## TASK INSTRUCTIONS
In the records below, find the line with "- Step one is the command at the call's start" and the line with "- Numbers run"; return exactly those lines and every line between them.

(Saved entries)
______
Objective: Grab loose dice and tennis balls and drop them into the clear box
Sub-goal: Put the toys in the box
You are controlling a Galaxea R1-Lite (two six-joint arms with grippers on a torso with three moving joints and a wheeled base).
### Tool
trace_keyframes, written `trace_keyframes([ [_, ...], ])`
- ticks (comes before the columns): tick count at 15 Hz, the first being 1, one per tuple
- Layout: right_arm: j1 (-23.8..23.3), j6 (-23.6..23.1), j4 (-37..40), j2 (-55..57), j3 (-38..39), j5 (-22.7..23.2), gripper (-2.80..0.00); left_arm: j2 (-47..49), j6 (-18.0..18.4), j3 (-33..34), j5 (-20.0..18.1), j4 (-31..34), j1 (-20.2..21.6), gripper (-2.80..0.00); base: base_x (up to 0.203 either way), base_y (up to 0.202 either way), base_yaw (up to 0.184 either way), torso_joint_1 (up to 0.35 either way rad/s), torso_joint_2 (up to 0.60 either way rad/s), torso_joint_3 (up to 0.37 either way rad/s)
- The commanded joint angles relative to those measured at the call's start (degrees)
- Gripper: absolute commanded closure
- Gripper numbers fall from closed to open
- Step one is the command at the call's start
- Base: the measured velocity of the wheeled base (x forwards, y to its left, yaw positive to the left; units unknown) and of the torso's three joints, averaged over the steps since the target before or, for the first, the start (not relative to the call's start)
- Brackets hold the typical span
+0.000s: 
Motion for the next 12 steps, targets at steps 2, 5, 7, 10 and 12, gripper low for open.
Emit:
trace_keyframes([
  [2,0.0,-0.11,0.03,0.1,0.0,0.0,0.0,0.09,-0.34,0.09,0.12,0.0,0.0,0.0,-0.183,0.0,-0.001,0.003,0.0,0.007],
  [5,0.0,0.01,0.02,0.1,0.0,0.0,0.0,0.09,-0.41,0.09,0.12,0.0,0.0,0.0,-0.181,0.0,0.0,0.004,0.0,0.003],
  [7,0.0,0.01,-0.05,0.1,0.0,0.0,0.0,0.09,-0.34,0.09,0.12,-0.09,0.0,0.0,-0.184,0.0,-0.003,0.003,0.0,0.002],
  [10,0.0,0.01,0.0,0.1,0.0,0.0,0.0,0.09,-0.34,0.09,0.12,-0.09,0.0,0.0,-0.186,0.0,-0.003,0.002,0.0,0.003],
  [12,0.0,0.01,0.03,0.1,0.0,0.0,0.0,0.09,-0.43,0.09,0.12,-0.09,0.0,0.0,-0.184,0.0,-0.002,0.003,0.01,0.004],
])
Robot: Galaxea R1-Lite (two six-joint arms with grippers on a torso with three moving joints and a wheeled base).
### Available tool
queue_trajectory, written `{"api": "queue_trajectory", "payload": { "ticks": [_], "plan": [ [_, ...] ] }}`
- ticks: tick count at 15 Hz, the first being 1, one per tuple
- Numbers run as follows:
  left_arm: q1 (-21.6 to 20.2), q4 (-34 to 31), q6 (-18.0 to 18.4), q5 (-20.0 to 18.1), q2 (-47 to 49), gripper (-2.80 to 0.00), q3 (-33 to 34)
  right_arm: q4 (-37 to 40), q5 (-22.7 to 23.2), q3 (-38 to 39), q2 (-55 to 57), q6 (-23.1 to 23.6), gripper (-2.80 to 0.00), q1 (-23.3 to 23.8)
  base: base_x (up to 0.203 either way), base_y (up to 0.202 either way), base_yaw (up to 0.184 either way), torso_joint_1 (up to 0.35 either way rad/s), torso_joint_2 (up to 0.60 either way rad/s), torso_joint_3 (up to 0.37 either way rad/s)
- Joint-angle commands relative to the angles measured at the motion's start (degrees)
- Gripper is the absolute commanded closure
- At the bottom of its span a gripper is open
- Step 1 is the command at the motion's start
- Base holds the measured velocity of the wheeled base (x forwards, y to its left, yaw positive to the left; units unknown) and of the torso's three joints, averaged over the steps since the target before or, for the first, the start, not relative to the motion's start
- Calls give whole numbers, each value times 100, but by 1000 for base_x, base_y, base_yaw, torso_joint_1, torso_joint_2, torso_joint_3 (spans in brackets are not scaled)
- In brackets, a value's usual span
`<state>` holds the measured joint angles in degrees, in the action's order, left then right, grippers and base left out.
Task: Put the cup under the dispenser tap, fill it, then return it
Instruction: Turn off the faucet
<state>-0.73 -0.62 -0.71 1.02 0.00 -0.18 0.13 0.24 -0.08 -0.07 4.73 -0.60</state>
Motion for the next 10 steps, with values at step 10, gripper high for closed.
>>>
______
## FINISHED TASK
- Step one is the command at the call's start
- Base: the measured velocity of the wheeled base (x forwards, y to its left, yaw positive to the left; units unknown) and of the torso's three joints, averaged over the steps since the target before or, for the first, the start (not relative to the call's start)
- Brackets hold the typical span
+0.000s: 
Motion for the next 12 steps, targets at steps 2, 5, 7, 10 and 12, gripper low for open.
Emit:
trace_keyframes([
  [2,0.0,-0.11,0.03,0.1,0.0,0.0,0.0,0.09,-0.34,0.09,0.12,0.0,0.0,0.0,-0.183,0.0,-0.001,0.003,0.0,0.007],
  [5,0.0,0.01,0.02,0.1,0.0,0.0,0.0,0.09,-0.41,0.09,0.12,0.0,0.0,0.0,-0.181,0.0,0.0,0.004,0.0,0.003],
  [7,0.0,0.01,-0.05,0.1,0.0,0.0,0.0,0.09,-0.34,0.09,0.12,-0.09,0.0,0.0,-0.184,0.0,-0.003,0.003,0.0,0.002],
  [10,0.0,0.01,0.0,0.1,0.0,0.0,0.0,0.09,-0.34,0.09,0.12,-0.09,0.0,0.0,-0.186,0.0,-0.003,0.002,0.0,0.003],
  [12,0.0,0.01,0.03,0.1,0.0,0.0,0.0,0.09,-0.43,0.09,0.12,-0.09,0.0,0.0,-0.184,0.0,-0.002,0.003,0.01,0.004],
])
Robot: Galaxea R1-Lite (two six-joint arms with grippers on a torso with three moving joints and a wheeled base).
### Available tool
queue_trajectory, written `{"api": "queue_trajectory", "payload": { "ticks": [_], "plan": [ [_, ...] ] }}`
- ticks: tick count at 15 Hz, the first being 1, one per tuple
- Numbers run as follows:

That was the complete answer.